-------- Record excerpts --------

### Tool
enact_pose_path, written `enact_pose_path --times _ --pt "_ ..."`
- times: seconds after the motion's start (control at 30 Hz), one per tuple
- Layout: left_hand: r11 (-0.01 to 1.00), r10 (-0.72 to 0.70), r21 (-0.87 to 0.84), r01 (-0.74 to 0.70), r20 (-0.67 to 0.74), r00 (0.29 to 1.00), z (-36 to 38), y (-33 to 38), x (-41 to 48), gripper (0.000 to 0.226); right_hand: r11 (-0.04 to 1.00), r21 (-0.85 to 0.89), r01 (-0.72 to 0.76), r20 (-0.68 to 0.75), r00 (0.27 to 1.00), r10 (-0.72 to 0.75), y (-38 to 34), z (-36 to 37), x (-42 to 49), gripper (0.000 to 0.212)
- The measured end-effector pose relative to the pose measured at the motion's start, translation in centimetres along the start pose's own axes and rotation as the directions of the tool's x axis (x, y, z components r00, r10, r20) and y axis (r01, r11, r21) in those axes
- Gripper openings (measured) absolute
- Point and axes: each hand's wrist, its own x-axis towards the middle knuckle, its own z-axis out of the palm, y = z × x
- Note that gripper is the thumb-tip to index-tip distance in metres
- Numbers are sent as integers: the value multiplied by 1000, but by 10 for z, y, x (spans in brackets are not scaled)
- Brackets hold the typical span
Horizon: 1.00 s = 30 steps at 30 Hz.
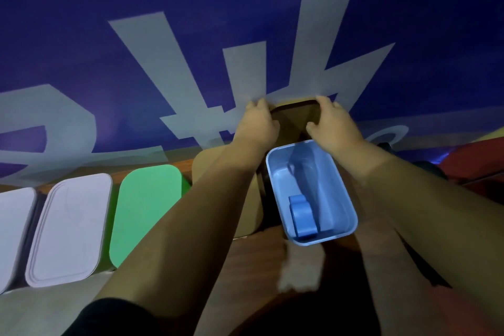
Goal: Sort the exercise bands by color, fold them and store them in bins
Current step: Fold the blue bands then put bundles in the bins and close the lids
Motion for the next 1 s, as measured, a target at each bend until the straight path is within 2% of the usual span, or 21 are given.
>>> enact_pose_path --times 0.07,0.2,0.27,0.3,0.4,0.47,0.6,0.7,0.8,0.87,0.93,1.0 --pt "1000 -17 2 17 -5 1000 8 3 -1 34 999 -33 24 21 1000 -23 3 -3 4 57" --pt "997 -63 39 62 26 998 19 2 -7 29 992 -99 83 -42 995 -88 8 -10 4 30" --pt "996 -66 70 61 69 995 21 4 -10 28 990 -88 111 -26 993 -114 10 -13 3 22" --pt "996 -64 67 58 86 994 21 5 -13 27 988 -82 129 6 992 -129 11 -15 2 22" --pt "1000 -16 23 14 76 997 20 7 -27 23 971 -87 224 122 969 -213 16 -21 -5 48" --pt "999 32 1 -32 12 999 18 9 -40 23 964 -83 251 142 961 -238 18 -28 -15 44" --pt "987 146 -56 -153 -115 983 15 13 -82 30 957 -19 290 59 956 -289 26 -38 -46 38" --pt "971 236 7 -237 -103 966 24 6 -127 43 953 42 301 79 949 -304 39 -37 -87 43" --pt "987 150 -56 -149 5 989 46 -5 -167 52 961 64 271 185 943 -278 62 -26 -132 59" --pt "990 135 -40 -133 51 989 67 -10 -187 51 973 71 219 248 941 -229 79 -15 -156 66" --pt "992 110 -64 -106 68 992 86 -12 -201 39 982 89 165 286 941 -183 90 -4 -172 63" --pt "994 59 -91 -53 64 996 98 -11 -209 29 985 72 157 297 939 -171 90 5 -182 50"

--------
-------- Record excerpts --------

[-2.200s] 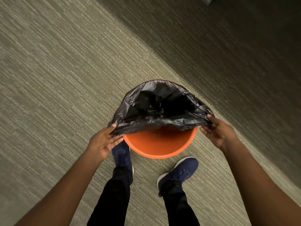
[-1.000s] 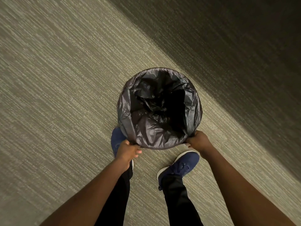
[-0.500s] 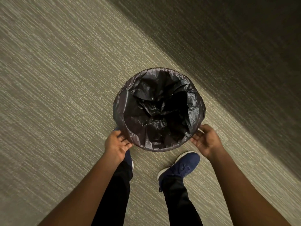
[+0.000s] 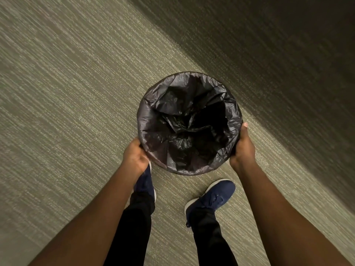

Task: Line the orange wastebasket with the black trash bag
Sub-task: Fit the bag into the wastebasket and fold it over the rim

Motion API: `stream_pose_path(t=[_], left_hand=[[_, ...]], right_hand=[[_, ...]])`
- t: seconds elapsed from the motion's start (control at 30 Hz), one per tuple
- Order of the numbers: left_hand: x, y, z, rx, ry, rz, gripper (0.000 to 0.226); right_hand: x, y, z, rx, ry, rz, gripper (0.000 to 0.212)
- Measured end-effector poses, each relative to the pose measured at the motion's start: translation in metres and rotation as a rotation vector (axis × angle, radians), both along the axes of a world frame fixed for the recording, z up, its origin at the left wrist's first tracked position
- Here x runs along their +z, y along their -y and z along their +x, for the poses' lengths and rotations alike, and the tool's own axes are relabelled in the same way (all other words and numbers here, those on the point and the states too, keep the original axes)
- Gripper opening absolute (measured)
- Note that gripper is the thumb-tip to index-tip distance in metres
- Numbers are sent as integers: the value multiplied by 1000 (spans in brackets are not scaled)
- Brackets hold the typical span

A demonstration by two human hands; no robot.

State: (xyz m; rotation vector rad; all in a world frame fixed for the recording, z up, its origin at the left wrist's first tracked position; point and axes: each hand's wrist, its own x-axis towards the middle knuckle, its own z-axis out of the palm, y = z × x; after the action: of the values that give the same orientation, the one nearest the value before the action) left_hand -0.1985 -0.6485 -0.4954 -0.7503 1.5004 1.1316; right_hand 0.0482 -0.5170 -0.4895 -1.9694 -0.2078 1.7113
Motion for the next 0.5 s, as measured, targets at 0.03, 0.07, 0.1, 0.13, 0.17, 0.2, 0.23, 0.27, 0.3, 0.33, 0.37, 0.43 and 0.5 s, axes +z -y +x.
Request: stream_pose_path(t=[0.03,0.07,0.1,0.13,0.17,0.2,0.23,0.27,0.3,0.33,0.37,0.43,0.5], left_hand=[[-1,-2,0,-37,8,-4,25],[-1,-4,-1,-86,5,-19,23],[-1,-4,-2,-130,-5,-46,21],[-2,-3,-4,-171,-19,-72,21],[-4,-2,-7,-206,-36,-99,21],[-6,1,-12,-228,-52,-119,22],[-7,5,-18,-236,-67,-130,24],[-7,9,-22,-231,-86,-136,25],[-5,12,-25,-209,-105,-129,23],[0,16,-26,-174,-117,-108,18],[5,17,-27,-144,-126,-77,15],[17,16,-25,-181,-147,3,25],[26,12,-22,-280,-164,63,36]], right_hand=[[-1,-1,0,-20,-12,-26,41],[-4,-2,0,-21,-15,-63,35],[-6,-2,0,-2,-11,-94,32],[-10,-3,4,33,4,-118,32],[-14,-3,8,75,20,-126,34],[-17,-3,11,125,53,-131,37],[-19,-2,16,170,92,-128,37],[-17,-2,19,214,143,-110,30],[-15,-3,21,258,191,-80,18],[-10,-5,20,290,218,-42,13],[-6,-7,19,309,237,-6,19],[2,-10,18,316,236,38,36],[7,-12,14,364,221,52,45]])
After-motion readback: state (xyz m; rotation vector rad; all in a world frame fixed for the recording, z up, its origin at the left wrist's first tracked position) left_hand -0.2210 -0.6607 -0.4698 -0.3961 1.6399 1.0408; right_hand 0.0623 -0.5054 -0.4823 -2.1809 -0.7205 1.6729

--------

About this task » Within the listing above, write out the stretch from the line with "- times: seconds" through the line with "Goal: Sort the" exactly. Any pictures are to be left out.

Expected answer »
- times: seconds after the motion's start (control at 30 Hz), one per tuple
- Layout: left_hand: r11 (-0.01 to 1.00), r10 (-0.72 to 0.70), r21 (-0.87 to 0.84), r01 (-0.74 to 0.70), r20 (-0.67 to 0.74), r00 (0.29 to 1.00), z (-36 to 38), y (-33 to 38), x (-41 to 48), gripper (0.000 to 0.226); right_hand: r11 (-0.04 to 1.00), r21 (-0.85 to 0.89), r01 (-0.72 to 0.76), r20 (-0.68 to 0.75), r00 (0.27 to 1.00), r10 (-0.72 to 0.75), y (-38 to 34), z (-36 to 37), x (-42 to 49), gripper (0.000 to 0.212)
- The measured end-effector pose relative to the pose measured at the motion's start, translation in centimetres along the start pose's own axes and rotation as the directions of the tool's x axis (x, y, z components r00, r10, r20) and y axis (r01, r11, r21) in those axes
- Gripper openings (measured) absolute
- Point and axes: each hand's wrist, its own x-axis towards the middle knuckle, its own z-axis out of the palm, y = z × x
- Note that gripper is the thumb-tip to index-tip distance in metres
- Numbers are sent as integers: the value multiplied by 1000, but by 10 for z, y, x (spans in brackets are not scaled)
- Brackets hold the typical span
Horizon: 1.00 s = 30 steps at 30 Hz.
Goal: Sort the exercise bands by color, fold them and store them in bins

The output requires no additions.